Cette politique de souverainiste et d’équilibriste lui a conféré une position de force en terme de puissance qu’elle n’avait pas avant le début du conflit.
Ce nouveau positionnement de l’Inde n’est pas nouveau. Il puise ses racines dans la matrice de son traité classique indien dit L’ARTHASHASTRA qui se veut un traité de gouvernance de l’Inde antique datant du 4 e siècle av. J.-C et qui décrit le comportement du roi dans le concert des nations. C’est un écrit essentiellement pragmatique, faisant fi, à l’instar de la position de Nicolas Machiavel, de toute considération morale et décrivant la manière de gérer un royaume, tant dans les affaires intérieures que dans la diplomatie vis-à-vis des voisins, alliés ou ennemis.
Il préconise une attitude très active et souvent guerrière par laquelle la croissance du pays est synonyme de conquêtes. Si ces dernières sont hasardeuses, l’asthashastra propose les voies de la duplicité pour parvenir à ses fins.
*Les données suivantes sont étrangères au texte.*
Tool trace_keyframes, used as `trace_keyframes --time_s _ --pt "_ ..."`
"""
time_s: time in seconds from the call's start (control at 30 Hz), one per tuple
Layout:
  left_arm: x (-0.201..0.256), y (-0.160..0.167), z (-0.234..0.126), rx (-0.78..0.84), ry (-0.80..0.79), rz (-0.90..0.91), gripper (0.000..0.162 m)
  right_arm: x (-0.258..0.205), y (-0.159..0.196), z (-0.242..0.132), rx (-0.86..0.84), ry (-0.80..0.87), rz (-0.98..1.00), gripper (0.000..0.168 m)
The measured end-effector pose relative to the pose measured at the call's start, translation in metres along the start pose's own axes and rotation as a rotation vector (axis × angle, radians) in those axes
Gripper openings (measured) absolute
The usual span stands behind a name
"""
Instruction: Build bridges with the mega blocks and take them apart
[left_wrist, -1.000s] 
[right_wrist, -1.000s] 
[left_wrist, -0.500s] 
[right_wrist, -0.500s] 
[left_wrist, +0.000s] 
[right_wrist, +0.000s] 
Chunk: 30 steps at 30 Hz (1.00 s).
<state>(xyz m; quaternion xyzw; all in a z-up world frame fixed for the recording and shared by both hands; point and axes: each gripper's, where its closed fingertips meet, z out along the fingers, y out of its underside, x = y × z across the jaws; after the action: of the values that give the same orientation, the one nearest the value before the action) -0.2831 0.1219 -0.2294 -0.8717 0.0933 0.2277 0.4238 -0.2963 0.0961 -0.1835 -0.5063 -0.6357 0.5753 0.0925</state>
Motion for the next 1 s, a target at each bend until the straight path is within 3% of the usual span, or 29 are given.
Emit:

La stabilité ne semble donc par essence que provisoire.
Dans le contexte géopolitique actuel, cette stratégie de “double jeu” actualisée par le gouvernement indien dans son partenariat avec les deux camps belligérants lui permet de tirer d’énormes dividendes économiques et politiques. L’OTAN, en grande deficit énergétique, tient à sauver sa face en refusant d’acheter directement le pétrole et le gaz à la Fédération de la Russie. L’Inde étant l’ami et de la Russie et des États-Unis devient ce pont nécessaire et incontournable entre les grands ennemis qui se regardent en chiens de faïence alors qu’ils ont besoin l’un de l’autre.
Il importe donc de ne pas prendre ce double jeu au sens péjoratif mais dans sa teneur stratégique résumée dans cette formule : “J’ai des amis qui eux sont des ennemis”. C’est tout le contraire de la formule binaire et manichéenne couramment pratiquée à l’Ouest et qui veut que les amis de mes ennemis soient automatiquement mes ennemis et soient diabolisés.
Dans la philosophie politique de l’Inde tout comme dans sa doctrine militaire, c’est tout le contraire. L’on peut bien avoir pour amis deux ennemis qui se haïssent à mort et en sont déjà venus aux armes. Face à ces deux antagonistes, la diplomatie indienne choisit souvent d’adopter une posture dite amicale, diplomatiquement amicale, cela s’entend.
La RD CONGO qui s’est vite empressée à entériner les sanctions contre la Russie a tout intérêt à regarder de très près vers la diplomatie indienne qui ne brûle pas son temps et ses énergies à défendre les positions des tierces parties et souvent sans en tirer aucun bénéfice politique et économique. Les relations entre les États étant construites uniquement sur les intérêts des uns et des autres, le Congo-Kinshasa doit adopter cette noble posture “et-et” avec le seul objectif de rester lui-même, fidèle à sa doctrine diplomatique propre consistant à défendre les intérêts géostratégiques et géo économiques de son peuple. L’Arthashastra appliqué dans ce sens peut venir au chevet de la diplomatie très malade du grand Congo et contribuer à replacer ce dernier en position de force.